Project

Photoplethysmography (PPG) signals are rich in information and easy to measure passively without any physical or mental limitations of the subject. As it is impossible for physicians to infer physiological parameters from the PPG signal by themselves, they need to rely on algorithms based on machine learning (ML) techniques for diagnosis. As of today, no regulations specifying how these ML algorithms have to be applied, how their performance has to be measured or how their associated uncertainties have to be specified exist.

About QUMPHY

At the core of this project stands the development of measures to quantify the uncertainties associated with ML algorithms applied to medical problems, in particular the analysis and processing of PPG signals. To achieve this the following tasks will be addressed: (i) benchmark datasets will be generated using publicly available in vivo, and synthetic data (ii) different ML models and uncertainty quantification (UQ) methods will be used to analyse the processing of the PPG signals and specify the associated uncertainty and (iii) a good practice guide with accompanying software repository showcasing the used models, methods and benchmarks will be developed and made publicly available.

Needs

Photoplethysmography (PPG) signals contain valuable information on the cardiovascular, respiratory, and autonomic nervous systems which is not yet routinely exploited. They are popular as they are easy to obtain non-invasively and PPG devices are cheap and widely available. Until today, an algorithmic evaluation of PPG signals to infer physiological parameters or detect diseases is crucial for saving patients’ lives but almost never used in clinical environments. One of the major reasons for this is the lack of trust in the output of any such algorithms.
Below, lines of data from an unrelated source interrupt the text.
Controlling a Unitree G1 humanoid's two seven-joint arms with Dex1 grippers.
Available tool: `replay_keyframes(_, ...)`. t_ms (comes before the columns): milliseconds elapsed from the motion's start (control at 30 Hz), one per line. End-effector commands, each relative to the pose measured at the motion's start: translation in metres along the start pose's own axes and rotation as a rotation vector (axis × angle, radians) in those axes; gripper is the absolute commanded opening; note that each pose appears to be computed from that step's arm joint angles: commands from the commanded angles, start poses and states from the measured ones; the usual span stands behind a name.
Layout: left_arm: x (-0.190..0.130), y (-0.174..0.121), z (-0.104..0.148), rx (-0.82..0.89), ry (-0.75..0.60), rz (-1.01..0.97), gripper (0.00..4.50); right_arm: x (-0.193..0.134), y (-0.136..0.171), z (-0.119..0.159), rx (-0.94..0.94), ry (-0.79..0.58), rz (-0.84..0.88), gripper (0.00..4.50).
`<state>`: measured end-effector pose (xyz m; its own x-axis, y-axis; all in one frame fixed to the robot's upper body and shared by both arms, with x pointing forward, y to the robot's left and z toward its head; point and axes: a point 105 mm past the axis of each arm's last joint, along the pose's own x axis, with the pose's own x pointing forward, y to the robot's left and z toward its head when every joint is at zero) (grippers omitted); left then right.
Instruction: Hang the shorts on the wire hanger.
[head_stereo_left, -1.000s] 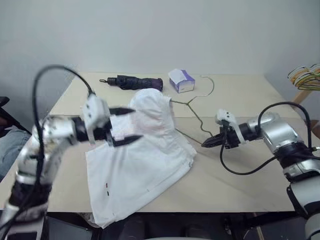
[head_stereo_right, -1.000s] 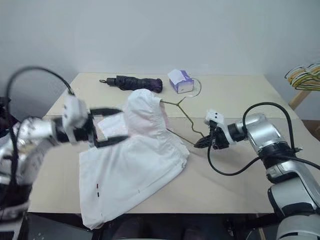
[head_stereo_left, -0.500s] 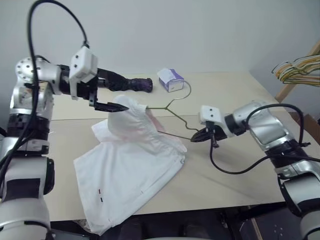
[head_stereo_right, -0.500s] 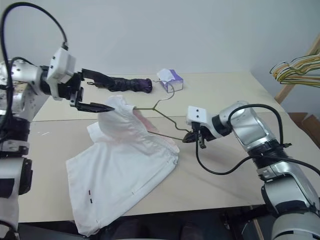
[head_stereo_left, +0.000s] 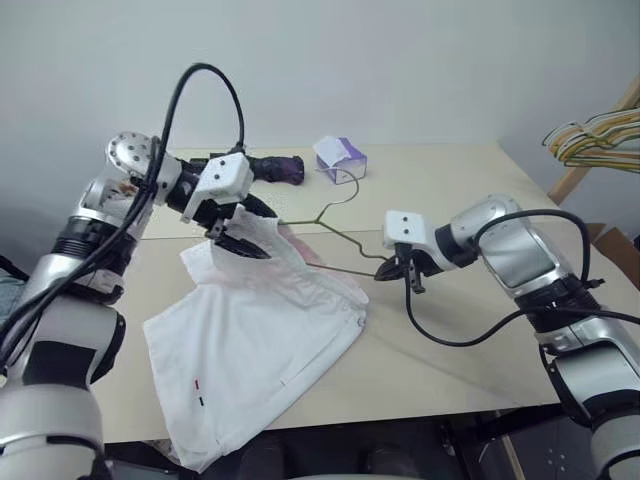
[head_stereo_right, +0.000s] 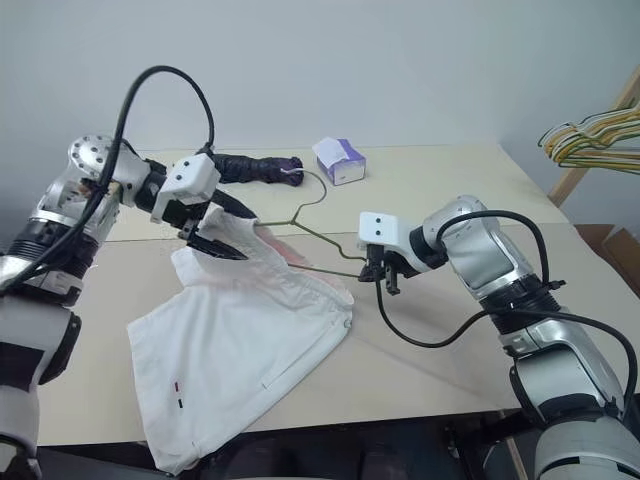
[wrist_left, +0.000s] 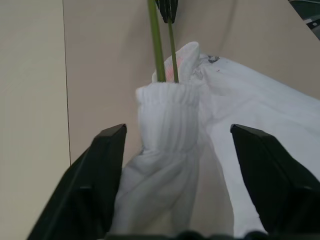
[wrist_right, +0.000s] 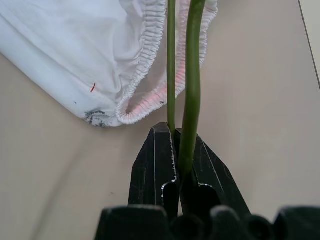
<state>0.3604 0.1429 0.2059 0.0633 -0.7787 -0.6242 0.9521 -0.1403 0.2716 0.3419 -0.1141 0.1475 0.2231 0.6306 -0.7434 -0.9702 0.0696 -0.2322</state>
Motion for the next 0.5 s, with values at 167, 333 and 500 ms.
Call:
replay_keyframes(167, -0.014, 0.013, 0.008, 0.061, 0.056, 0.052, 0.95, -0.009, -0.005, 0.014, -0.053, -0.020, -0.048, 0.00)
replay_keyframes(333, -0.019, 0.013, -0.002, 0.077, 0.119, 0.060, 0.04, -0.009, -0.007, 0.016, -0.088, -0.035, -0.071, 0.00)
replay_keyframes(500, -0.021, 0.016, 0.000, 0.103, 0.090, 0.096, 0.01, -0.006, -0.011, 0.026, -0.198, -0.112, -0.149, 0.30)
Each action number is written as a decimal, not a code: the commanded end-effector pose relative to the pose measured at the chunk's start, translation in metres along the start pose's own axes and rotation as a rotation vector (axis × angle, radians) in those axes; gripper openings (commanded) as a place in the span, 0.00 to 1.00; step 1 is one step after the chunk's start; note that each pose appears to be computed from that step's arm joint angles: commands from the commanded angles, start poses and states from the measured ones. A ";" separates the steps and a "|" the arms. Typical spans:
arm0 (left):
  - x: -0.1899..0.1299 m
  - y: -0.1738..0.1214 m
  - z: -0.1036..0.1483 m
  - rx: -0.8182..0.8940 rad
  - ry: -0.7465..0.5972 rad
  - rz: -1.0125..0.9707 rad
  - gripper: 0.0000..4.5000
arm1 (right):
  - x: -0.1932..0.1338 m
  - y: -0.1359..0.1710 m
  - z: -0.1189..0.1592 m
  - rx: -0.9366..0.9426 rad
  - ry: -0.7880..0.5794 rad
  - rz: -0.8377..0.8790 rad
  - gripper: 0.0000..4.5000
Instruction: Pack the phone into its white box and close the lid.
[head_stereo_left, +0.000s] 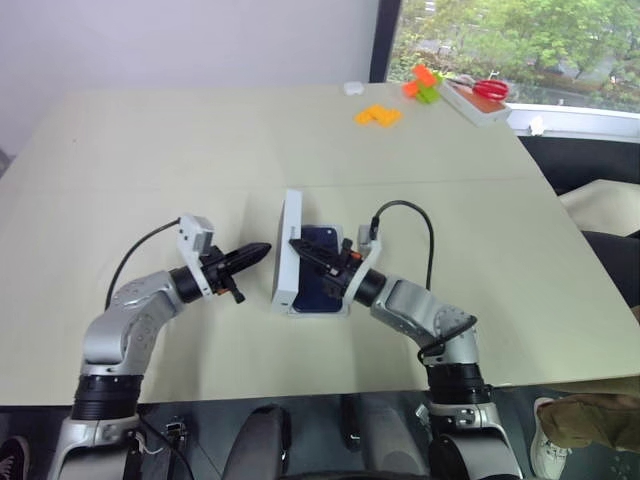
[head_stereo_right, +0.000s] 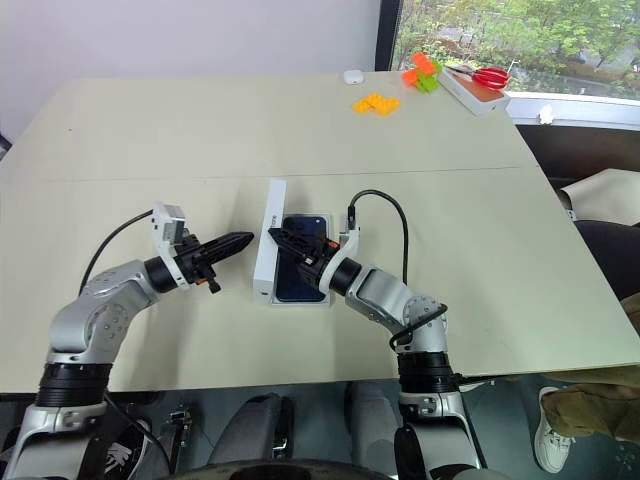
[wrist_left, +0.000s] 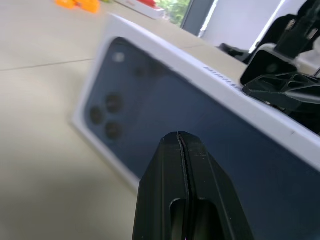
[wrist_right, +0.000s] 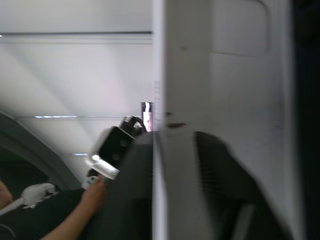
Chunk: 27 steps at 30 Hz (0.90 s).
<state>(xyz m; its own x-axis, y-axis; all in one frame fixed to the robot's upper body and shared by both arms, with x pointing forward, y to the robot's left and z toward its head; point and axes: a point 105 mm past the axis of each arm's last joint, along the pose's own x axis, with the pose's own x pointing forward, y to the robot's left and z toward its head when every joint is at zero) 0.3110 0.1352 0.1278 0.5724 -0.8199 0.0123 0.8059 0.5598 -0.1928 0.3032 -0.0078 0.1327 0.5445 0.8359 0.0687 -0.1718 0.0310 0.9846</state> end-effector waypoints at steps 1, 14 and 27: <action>0.003 -0.009 0.007 0.022 -0.010 -0.031 0.00 | 0.000 0.015 -0.005 -0.076 0.036 0.042 0.75; -0.006 -0.006 0.006 -0.004 -0.013 -0.019 0.00 | -0.043 0.043 0.022 -0.568 0.146 -0.005 0.97; -0.001 -0.010 0.005 -0.012 -0.017 -0.032 0.00 | -0.078 0.045 0.057 -0.933 0.192 -0.110 0.97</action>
<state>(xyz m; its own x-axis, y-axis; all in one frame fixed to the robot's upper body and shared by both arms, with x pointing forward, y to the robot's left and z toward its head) 0.3054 0.1328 0.1226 0.5569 -0.8306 -0.0029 0.8076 0.5423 -0.2318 0.3003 -0.1038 0.1618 0.4807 0.8607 -0.1675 -0.6778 0.4859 0.5518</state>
Due to the vast amount of collected data, machine learning methodologies are essential for the extraction and evaluation of key features used for diagnosis. When applying machine learning in a medical context, however, confidence in the performance and predictions of the algorithms is particularly crucial since diagnostic mistakes can be fatal (false negative) or result in unnecessary anxiety and detrimental overtreatment (false positive). Hence an analysis of the uncertainty associated to ML algorithms and their predictions is indispensable to provide critical information about the quality and trustworthiness of the results produced.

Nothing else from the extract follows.